• Brief:
For the string "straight", search the entries below and copy every line where it appears.

• Dataset excerpts:
== Segment start ==
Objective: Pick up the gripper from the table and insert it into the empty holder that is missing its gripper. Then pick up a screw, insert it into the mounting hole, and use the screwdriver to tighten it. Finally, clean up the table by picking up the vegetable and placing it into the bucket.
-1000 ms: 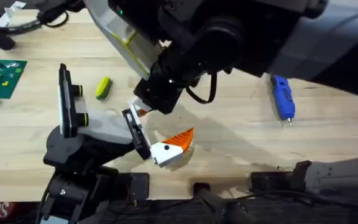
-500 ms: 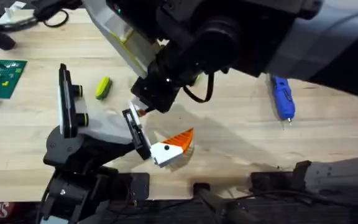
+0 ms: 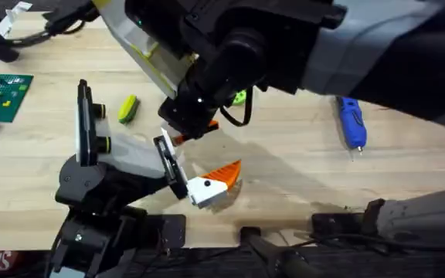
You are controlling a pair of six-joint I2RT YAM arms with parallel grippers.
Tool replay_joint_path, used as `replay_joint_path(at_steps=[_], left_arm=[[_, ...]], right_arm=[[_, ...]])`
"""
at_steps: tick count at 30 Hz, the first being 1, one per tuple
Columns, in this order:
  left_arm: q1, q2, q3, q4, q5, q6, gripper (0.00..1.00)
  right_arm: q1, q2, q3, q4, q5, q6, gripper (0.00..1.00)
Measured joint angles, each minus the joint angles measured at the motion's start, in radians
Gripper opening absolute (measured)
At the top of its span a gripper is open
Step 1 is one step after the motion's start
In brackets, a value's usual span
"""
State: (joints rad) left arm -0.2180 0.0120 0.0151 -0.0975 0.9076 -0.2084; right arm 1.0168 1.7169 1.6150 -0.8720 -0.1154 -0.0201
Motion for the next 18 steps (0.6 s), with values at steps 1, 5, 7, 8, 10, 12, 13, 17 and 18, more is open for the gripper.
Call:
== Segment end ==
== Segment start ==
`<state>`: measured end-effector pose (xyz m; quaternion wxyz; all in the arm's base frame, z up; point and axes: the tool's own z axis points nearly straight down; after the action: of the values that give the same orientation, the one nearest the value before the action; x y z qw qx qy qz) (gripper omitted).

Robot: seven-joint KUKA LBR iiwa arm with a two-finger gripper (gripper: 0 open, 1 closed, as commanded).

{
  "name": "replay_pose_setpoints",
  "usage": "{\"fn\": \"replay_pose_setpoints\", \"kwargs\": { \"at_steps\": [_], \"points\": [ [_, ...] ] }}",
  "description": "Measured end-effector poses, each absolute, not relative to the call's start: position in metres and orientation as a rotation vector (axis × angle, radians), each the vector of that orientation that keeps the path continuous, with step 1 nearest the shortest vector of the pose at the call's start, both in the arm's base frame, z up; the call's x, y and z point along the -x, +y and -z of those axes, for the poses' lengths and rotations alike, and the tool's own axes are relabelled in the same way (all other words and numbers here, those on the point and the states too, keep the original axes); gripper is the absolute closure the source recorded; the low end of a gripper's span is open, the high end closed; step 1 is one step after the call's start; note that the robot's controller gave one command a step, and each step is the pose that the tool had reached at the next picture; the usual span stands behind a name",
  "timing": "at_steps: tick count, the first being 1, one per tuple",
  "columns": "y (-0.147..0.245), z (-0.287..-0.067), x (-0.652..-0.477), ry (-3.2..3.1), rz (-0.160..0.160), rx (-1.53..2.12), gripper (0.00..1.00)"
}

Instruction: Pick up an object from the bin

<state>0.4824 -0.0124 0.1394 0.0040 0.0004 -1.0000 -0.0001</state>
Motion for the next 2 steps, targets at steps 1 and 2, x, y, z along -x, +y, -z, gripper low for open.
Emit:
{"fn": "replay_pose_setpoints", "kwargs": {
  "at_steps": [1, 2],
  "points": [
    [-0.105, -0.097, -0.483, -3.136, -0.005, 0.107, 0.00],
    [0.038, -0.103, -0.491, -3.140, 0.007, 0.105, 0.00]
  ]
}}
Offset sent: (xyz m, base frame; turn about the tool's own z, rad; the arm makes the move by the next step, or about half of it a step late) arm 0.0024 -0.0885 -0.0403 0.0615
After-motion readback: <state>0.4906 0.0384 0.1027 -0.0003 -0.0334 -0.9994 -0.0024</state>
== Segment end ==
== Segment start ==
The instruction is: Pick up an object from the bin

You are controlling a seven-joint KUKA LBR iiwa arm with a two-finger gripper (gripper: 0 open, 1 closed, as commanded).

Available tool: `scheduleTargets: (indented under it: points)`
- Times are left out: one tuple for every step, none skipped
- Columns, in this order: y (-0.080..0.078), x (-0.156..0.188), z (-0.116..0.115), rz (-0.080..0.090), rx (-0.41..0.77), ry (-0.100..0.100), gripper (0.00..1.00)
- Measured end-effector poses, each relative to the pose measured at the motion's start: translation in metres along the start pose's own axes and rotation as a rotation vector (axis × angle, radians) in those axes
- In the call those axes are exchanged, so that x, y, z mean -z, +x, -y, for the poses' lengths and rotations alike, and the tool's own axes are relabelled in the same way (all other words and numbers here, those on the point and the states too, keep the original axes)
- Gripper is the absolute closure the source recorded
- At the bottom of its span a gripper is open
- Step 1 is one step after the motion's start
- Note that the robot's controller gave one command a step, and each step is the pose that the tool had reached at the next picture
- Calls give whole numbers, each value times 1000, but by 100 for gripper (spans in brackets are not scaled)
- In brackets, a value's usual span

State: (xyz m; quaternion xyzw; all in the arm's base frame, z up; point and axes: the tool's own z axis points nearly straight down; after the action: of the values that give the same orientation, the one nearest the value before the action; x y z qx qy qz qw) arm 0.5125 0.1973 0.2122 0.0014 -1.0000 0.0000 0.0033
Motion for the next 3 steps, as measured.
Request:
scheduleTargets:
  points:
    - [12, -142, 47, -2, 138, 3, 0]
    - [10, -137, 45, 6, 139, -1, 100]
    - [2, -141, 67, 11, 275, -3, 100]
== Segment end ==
• Answer:
`<state>`: measured end-effector pose (xyz m; quaternion wxyz; all in the arm's base frame, z up; point and axes: the tool's own z axis points nearly straight down; after the action: of the values that give the same orientation, the one nearest the value before the action; x y z qw qx qy qz) (gripper omitted).
State: (xyz m; quaternion xyzw; all in the arm's base frame, z up; point and axes: the tool's own z axis points nearly straight down; after the action: of the values that give the same orientation, the one nearest the value before the action; x y z qx qy qz qw) arm 0.5125 0.1973 0.2122 0.0014 -1.0000 0.0000 0.0033

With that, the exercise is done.